The subject of a recent New Times cover story ("Winning Wasn't Everything," April 21), Dougherty is under federal investigation for allegedly overbilling by $2.5 million his clients at Lloyd's of London. Federal authorities also want to know how Dougherty spent the nine million dollars disbursed to him by Lloyd's. This past November the Florida Bar found probable cause to uphold the charge that Dougherty overcharged his clients.

Valls, an investigator who traveled extensively with Dougherty, is a key witness in the federal probe. It was Valls and Richard Lehrman, a lawyer in Dougherty's firm, who first alerted Lloyd's officials to the Miami Beach attorney's alleged overbilling in 1992. Soon after, both men left Dougherty's employ. Heidi Kronberger, by contrast, has remained with Dougherty's firm, as an assistant. That Valls and Kronberger would end up at each other's throats comes as no surprise to former Dougherty employees.

But certainly the venue -- in the middle of a clogged highway -- was a shocker.

Valls blames the confrontation on Kronberger. His version of the event: He was driving south on I-95 in stop-and-go traffic when he noticed Kronberger driving the car next to his. She veered into his lane, threw her Nissan sports car into reverse, and bumped his Buick Regal. Then she got out of her car, marched over to his, and attempted to pummel him through the driver's-side window. "She was yelling obscenities and saying that I shouldn't have told anyone that they [Dougherty and Kronberger] paid off witnesses," Valls asserts. "She went for my eyes."

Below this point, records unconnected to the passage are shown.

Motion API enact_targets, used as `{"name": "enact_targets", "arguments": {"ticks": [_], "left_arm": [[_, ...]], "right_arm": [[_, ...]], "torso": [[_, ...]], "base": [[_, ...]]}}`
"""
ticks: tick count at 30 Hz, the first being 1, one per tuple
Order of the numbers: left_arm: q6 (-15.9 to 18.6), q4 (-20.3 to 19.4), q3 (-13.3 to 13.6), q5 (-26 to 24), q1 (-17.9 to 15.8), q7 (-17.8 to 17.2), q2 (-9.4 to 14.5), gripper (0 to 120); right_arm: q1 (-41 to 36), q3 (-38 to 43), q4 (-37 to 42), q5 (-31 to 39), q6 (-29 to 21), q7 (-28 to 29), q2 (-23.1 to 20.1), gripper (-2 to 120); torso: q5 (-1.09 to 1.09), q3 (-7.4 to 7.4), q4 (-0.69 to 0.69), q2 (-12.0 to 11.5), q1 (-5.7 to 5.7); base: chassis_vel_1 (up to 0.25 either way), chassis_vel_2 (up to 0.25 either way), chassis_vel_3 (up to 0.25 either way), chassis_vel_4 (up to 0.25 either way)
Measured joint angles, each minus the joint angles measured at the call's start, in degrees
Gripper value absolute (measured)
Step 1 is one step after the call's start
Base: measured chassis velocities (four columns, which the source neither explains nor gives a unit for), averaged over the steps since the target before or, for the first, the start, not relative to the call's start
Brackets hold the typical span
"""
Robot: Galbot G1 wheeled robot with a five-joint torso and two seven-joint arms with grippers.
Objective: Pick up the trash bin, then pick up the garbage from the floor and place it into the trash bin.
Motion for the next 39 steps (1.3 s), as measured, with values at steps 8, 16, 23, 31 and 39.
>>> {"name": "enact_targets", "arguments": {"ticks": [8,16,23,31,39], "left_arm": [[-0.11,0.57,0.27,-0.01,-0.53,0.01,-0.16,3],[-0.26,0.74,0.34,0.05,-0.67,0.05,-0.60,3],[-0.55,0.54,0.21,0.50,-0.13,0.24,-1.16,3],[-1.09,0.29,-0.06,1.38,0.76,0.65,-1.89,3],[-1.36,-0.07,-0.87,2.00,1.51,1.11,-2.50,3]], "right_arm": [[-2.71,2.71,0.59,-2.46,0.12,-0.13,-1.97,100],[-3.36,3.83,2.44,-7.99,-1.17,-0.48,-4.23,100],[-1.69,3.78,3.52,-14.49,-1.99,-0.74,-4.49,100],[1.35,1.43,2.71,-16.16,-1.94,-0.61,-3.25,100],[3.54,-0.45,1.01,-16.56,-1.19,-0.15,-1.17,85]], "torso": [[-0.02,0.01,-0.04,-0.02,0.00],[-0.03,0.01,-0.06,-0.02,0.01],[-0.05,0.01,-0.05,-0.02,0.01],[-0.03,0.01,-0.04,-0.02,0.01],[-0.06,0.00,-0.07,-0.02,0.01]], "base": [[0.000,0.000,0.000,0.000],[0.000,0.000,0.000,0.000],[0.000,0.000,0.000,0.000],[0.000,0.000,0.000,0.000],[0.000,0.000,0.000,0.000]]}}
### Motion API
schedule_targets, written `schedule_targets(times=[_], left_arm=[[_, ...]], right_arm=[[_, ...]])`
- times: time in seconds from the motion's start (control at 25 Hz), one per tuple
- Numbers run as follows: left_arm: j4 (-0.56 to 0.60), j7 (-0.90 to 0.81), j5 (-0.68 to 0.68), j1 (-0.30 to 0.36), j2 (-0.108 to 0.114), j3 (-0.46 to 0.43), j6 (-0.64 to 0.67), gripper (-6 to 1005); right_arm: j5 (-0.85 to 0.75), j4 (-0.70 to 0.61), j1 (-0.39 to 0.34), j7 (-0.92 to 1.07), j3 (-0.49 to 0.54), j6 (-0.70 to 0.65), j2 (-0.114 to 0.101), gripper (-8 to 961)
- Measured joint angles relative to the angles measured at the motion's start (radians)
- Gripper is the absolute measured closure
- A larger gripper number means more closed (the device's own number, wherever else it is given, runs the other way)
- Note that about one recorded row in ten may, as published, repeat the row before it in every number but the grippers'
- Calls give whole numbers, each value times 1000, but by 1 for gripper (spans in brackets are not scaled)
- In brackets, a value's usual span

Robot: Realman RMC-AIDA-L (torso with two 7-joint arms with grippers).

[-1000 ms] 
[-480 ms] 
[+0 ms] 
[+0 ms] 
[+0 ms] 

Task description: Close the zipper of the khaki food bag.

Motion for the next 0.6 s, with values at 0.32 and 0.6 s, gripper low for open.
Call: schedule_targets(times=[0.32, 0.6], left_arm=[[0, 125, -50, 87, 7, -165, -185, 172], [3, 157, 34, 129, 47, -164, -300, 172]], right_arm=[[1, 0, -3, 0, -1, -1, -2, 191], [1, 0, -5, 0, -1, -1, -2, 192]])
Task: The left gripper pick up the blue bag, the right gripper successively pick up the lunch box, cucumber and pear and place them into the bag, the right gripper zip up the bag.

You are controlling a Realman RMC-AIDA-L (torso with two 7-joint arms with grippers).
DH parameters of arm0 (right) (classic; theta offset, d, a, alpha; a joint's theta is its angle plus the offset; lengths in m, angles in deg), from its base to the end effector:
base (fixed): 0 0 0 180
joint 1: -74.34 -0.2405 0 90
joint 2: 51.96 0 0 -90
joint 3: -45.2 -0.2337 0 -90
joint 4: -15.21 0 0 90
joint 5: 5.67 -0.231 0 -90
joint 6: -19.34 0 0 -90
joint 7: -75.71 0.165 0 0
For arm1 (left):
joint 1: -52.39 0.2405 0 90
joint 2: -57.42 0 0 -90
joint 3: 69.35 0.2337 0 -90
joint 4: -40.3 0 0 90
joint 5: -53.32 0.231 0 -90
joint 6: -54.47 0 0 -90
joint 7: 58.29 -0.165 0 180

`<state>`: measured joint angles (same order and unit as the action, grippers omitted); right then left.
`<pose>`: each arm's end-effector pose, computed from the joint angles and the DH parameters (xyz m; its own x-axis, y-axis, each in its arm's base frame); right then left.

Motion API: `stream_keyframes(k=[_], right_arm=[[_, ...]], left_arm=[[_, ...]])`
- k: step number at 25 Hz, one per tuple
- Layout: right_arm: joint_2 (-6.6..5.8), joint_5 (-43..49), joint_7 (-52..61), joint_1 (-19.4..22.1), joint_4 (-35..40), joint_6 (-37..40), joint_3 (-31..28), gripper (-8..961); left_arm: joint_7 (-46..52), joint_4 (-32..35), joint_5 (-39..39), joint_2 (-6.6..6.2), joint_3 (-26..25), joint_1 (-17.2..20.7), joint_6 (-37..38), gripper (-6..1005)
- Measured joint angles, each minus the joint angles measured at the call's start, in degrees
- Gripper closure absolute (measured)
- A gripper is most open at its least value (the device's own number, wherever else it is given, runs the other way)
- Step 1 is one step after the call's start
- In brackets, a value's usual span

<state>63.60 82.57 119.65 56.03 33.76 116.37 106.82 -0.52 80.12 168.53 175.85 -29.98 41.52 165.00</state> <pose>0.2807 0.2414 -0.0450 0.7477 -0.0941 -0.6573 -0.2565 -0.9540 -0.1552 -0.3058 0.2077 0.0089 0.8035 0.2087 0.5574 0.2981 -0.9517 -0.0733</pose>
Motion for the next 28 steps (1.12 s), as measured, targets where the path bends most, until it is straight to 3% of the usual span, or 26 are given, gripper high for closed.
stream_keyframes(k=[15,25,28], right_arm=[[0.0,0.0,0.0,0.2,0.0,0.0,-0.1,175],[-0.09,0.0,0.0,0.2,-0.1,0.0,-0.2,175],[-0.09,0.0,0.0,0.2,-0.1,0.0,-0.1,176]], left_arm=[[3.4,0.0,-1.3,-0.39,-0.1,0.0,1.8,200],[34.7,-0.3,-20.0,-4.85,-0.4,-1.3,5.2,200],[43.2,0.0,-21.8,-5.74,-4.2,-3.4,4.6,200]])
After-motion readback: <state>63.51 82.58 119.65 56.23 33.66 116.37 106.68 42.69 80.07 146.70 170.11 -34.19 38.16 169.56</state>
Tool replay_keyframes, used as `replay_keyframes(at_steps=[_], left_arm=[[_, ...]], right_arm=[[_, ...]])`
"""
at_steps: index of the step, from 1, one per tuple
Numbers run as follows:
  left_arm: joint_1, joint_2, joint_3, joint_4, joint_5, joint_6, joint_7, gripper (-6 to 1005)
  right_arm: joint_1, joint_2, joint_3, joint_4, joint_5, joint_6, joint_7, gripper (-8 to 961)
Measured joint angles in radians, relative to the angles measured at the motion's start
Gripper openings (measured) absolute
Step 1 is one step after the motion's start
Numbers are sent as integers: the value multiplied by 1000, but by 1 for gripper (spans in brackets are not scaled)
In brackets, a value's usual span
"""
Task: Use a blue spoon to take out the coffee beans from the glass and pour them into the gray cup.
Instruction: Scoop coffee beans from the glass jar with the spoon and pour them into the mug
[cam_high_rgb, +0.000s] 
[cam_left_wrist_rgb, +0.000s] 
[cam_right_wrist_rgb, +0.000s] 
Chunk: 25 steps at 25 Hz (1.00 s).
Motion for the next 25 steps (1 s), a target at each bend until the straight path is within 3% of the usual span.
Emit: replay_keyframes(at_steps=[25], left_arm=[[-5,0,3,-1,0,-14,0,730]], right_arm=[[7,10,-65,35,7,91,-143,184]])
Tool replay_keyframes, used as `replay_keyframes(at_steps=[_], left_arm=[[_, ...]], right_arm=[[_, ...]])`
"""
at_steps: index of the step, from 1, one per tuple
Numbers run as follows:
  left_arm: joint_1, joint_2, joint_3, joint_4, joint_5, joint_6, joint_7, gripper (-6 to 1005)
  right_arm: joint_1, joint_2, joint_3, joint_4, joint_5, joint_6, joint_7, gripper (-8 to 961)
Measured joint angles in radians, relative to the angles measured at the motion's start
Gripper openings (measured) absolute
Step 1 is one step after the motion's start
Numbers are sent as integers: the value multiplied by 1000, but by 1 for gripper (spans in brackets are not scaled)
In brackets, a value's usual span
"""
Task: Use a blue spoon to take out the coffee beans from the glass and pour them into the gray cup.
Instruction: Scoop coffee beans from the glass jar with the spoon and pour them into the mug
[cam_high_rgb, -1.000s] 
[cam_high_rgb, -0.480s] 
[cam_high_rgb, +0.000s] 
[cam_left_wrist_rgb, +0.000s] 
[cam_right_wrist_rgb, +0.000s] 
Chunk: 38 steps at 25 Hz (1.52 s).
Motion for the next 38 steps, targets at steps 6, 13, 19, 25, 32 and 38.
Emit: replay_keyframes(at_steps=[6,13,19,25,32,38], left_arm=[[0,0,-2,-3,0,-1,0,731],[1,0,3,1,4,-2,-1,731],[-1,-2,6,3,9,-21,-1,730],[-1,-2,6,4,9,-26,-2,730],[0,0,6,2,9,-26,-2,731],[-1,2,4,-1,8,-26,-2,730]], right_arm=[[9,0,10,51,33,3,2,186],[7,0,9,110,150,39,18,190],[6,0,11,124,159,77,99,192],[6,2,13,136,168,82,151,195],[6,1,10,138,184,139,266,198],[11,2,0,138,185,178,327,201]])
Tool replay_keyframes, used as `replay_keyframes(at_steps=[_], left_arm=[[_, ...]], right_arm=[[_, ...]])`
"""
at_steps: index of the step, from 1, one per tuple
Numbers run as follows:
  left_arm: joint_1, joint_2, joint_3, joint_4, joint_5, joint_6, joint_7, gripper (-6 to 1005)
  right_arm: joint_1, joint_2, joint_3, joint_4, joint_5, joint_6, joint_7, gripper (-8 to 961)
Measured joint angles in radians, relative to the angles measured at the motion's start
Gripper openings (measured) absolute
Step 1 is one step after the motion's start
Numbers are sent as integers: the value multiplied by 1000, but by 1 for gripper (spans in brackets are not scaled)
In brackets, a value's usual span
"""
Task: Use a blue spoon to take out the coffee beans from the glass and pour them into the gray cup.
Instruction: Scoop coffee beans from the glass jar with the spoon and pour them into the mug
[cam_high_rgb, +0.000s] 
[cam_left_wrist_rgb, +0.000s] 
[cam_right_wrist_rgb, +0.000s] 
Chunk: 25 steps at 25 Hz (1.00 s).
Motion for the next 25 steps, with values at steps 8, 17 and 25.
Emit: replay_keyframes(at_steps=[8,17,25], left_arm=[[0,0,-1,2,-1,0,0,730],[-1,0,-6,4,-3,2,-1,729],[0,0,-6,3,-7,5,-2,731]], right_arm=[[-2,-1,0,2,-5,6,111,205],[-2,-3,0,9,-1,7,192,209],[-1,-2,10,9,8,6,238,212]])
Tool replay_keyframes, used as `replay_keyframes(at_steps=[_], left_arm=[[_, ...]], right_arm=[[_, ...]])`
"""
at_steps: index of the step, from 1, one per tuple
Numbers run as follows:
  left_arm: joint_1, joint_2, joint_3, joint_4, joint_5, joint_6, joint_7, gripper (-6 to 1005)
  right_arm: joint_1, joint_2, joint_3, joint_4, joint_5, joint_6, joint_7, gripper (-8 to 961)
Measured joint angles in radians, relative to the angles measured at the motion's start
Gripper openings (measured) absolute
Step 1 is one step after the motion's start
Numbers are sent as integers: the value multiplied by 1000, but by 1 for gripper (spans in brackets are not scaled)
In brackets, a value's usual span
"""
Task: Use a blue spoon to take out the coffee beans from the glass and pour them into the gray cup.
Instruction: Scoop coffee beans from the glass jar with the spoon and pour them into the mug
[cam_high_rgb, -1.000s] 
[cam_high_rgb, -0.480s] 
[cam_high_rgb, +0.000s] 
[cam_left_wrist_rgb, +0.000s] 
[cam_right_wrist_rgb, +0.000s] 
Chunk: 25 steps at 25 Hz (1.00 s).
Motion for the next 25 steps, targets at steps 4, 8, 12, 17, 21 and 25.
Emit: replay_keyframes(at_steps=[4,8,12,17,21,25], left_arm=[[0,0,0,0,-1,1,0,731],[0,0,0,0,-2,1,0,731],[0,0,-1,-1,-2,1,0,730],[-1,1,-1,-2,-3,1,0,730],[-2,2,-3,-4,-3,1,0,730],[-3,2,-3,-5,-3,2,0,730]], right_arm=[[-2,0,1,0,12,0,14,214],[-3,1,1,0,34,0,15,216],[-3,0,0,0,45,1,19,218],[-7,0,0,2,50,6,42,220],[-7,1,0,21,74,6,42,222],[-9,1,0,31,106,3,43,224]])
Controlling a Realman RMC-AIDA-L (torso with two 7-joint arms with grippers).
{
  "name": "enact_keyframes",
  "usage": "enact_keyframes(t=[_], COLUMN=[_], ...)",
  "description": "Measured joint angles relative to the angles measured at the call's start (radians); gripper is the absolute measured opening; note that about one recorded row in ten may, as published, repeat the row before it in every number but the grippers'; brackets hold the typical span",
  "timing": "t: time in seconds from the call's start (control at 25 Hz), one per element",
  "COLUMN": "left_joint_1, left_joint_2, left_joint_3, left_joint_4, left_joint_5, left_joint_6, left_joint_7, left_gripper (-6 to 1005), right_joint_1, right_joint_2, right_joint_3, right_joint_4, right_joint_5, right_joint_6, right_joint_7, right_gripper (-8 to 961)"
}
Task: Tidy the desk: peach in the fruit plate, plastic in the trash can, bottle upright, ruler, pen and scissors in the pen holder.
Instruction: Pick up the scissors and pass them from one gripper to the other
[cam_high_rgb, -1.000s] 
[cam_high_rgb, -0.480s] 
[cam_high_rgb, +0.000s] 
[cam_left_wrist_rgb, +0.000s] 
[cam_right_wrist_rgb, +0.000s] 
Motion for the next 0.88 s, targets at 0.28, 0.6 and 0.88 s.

According to Valls, Kronberger eventually calmed down and a Florida Highway Patrol officer arrived on the scene to take an accident report. Both protagonists in the minidrama gave statements to the officer, Sgt. Al Reyes, who did not issue a ticket to either party but did file an incident report with FHP. Kronberger subsequently filed a report with City of Miami police claiming Valls had assaulted her.

Reached by phone at Dougherty's offices on Dade Boulevard, Kronberger declined to comment about the altercation. "You want to know what happened, you go speak to that scumbag [Valls] and ask him what happened," she snapped. "And don't call here aggravating me, because I will come after you, too. Leave me the fuck alone!"

While Kronberger refused to discuss specifics, another party who was present after the tiff suggests Valls was not purely a victim: "They looked like they'd been through a war. He had cuts on his face, and she had some cuts and welts around her throat and neck, like someone had grabbed her. Also, her blouse was dirty and sort of disheveled."

Valls vehemently denies he ever left his car. He claims Kronberger retreated to her car and inflicted the injuries upon herself.

The James Dougherty investigation, meanwhile, continues. Just this past week John Blackwell and Robert Bosshard, the two Lloyd's of London officials who dealt most frequently with Dougherty, were in town, reportedly to offer testimony before a federal grand jury.